La leçon que donne la transition gabonaise est une leçon de réalisme, qui amène à voir la réalité politique africaine du moment comme elle est. Elle appelle à réviser à la baisse les attentes des idéalistes – j’en fais partie – qui trouvent fort dommage que ce soit aussi difficile pour des officiers qui arrivent au pouvoir dans des circonstances exceptionnelles de faire leur part de travail et de résister à la tentation sans doute naturelle de rester au palais présidentiel en changeant de costume.

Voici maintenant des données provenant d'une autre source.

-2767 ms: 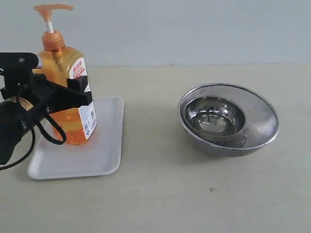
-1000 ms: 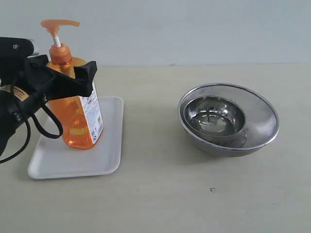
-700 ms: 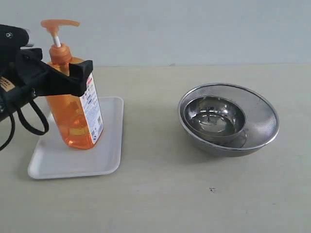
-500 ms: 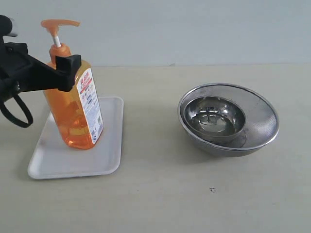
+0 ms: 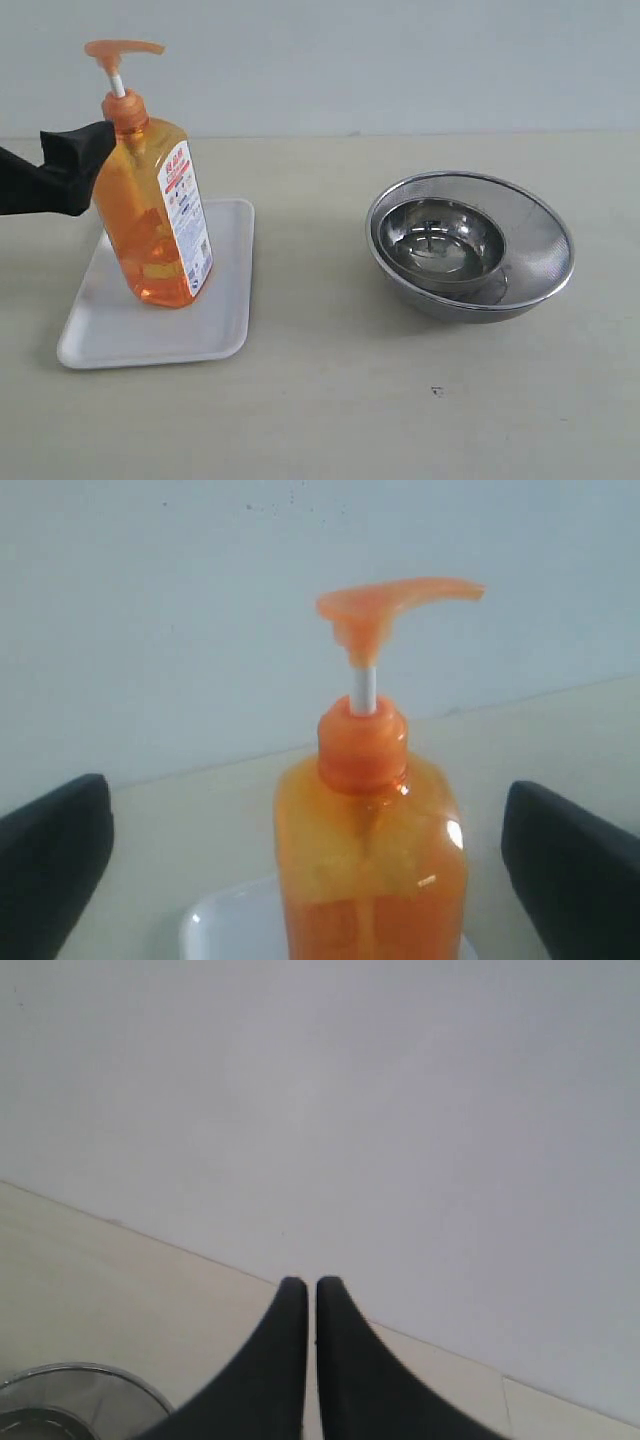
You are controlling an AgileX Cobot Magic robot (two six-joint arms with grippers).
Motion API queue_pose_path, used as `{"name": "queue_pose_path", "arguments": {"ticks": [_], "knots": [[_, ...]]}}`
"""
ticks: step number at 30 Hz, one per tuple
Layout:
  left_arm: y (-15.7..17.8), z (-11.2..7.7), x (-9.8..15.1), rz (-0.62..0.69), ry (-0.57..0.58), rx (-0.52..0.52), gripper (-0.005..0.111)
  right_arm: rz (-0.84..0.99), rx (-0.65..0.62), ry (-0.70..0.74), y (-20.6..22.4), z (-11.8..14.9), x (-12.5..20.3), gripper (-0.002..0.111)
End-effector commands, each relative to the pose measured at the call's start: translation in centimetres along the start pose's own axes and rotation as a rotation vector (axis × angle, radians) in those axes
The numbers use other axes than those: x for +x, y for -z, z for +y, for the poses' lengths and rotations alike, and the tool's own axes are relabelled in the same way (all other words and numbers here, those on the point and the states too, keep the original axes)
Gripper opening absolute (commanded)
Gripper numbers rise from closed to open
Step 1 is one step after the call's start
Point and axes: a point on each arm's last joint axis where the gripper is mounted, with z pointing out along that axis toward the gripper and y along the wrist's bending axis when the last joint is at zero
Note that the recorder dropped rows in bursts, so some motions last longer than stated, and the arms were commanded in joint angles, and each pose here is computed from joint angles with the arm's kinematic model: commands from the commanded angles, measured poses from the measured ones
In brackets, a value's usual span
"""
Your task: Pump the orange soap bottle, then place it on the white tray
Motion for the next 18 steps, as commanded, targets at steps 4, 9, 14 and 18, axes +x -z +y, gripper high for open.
{"name": "queue_pose_path", "arguments": {"ticks": [4, 9, 14, 18], "knots": [[2.1, 0.0, -0.5, 0.034, 0.006, 0.047, 0.097, 0.002, -0.04, -0.155, 0.3, 0.3, 0.0, 0.0], [3.2, 0.1, -0.8, 0.016, -0.014, 0.056, 0.088, 0.003, -0.074, -0.189, 0.4, 0.6, 0.0, 0.0], [3.8, 0.2, -0.4, 0.019, -0.014, 0.059, 0.065, 0.025, -0.164, -0.176, 0.0, 1.5, 0.1, 0.0], [3.8, 0.1, -0.3, 0.026, -0.01, 0.061, 0.044, 0.051, -0.261, -0.148, -1.4, 2.7, 0.3, 0.0]]}}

Lorsqu’on fait le tour des autres pays africains en transition militaire, on ne peut que qualifier de réussite relative la transition gabonaise conduite par un général accommodant. En Guinée, la transition depuis septembre 2021 – bientôt quatre ans – est ponctuée par des disparitions forcées d’acteurs de la société civile, des enlèvements de journalistes, l’arrestation et la condamnation des rares acteurs politiques critiques qui résident dans le pays, à l’instar d’Aliou Bah. Au Mali, les voix critiques sur la transition militaire qui dure depuis cinq ans s’exposent à une condamnation en bonne et due forme pour atteinte au crédit de l’État. Au Niger, le général Tiani au pouvoir depuis juillet 2023 vient à peine de commencer formellement une transition de cinq ans, autant dire un mandat de président de la République sans élection. Au Burkina Faso, le pouvoir du capitaine Ibrahim Traoré s’accompagne d’enlèvements d’acteurs politiques, de journalistes et d’activistes de la société civile. Le dernier enlèvement en date, le 31 mars dernier, est celui du secrétaire exécutif du Balai citoyen, Ousmane Miphal Lankoandé, dont on est toujours sans nouvelle.

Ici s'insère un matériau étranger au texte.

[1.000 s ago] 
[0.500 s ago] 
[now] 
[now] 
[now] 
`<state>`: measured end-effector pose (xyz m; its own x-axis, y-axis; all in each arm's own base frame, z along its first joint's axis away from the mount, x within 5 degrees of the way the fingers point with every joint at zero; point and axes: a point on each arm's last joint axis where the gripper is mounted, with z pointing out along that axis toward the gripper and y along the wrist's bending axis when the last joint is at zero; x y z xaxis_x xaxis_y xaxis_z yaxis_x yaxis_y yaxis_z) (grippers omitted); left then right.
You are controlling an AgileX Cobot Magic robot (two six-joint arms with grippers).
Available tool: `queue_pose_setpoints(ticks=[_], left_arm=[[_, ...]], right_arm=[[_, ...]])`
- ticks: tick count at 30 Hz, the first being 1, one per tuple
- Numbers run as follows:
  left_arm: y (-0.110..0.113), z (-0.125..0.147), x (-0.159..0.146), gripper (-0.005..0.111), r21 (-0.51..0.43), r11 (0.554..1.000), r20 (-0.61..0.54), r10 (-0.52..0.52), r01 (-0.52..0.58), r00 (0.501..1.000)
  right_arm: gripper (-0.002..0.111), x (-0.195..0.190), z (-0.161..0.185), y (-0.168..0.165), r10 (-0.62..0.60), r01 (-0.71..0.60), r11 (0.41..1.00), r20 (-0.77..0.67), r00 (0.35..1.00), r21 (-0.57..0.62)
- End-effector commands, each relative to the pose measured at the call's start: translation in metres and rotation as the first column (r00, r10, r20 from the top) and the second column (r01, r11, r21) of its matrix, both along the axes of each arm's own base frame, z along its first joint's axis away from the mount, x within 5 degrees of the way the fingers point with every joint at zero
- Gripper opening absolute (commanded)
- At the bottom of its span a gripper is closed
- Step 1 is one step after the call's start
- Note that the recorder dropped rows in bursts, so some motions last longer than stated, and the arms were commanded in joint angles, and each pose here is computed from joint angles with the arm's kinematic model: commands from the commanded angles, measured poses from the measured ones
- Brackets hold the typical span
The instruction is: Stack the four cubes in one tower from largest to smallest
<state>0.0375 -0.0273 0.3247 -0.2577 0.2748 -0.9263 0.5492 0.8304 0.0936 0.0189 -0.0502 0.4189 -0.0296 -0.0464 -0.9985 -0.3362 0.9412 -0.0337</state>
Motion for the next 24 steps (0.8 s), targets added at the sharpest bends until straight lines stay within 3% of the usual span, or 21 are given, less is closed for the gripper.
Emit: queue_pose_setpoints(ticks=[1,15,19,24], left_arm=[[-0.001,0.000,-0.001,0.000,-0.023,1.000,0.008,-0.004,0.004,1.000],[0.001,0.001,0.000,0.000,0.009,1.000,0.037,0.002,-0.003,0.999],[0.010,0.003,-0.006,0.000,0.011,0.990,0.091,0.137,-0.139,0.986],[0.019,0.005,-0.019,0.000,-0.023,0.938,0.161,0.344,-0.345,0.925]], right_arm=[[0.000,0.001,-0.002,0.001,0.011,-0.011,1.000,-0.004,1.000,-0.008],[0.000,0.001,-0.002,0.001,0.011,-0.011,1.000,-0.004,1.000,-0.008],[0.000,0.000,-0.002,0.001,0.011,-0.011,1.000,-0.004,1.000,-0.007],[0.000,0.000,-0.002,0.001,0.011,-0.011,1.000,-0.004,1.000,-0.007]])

Et enfin, lorsqu’on observe le leadership en place dans le voisinage immédiat du Gabon, en Afrique centrale, on peut même estimer que le nouveau président gabonais, âgé de 50 ans, incarne un renouvellement politique auquel aspirent une partie des populations du Cameroun, de la République du Congo ou de la Guinée équatoriale. Il ne reste plus qu’à souhaiter au Gabon sept années de paix, de sécurité, de cohésion sociale, de redressement économique, de gestion décente des ressources publiques, de création d’opportunités pour les jeunes. Pour augmenter les chances qu’un tel scénario se concrétise, il faudra tourner la page de l’euphorie et des acclamations de l’auteur du coup de la libération et rester vigilants sur la construction d’un État de droit avec une séparation des pouvoirs et une gouvernance participative, transparente et efficace.